Presentation Information
[17a-S4_201-10]An Automated System for Atomic-Scale Patterning Using Scanning Tunneling Microscope Lithography
Kensho Tsukuda1, 〇Jo Onoda2, Zhuo Diao1, Hayato Yamashita1, Masayuki Abe1 (1.Univ. Osaka, 2.Univ. Teacher Edu. Fukuoka)
Keywords:
scanning tunneling microscope,STM lithography,AI automation
We have investigated scanning tunneling microscope (STM) lithography as a nanoscale fabrication technique and previously reported the formation of isolated regions of approximately 10 nm² on Si(111)-(7×7) surfaces, together with I/V measurements inside and outside these regions. In STM lithography, a tunnel current orders of magnitude larger than that used for conventional imaging (e.g., 300 nA) is required, which frequently induces changes in the tip apex condition and necessitates repeated tip conditioning. In addition, thermal drift at room temperature causes gradual shifts of the lithography position, requiring continuous position correction during experiments. As a result, STM lithography strongly depends on the skill and experience of the operator. In this study, we report the development of an automated STM lithography system that performs lithography without human intervention.
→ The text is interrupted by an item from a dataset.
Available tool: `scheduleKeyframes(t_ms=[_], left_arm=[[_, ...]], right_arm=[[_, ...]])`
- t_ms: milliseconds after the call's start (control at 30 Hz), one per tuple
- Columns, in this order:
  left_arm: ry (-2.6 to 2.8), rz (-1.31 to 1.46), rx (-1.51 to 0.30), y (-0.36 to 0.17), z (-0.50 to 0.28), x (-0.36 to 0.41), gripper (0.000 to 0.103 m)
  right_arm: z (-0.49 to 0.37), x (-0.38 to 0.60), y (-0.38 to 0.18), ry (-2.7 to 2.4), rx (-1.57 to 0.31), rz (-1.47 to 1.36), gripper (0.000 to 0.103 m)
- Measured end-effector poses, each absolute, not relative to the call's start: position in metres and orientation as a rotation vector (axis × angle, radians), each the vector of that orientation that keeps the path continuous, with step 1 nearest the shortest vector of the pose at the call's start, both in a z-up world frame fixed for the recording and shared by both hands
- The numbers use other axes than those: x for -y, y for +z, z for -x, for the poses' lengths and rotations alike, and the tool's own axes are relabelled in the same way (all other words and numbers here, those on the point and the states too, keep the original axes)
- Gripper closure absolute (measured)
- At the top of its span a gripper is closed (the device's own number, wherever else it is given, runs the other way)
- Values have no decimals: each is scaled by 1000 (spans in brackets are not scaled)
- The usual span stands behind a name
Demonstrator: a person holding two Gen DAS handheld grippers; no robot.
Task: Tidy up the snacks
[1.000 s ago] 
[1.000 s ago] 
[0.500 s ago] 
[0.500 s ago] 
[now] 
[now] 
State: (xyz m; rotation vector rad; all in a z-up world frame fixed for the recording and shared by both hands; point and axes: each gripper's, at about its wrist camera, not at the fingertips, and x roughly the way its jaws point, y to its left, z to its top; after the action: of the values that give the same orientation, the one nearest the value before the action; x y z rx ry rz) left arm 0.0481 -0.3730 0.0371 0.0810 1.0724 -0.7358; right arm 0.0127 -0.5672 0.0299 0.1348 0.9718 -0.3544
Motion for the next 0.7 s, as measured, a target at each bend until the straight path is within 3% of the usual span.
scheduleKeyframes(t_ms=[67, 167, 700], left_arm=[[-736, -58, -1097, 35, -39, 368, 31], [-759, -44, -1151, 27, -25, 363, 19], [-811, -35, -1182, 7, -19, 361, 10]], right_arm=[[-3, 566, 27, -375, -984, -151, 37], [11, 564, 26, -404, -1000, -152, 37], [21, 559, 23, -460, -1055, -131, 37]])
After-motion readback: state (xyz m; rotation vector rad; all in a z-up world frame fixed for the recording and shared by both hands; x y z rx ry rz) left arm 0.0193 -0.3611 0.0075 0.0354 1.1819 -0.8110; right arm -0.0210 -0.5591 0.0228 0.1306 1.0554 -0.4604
The system is based on our previously developed AI-assisted automation frameworks for room-temperature atomic manipulation and STS measurements, and has been extended specifically for STM lithography. It automatically executes a sequence of operations essential for STM lithography, including thermal drift correction, tip repair, lithography execution, evaluation of lithography success, and switching of amplifier gain depending on imaging or lithography modes. Using template matching, the system can automatically identify lithographed regions on Si(111)-(7×7) surfaces. These results demonstrate a platform for stable and reproducible STM lithography under room-temperature conditions.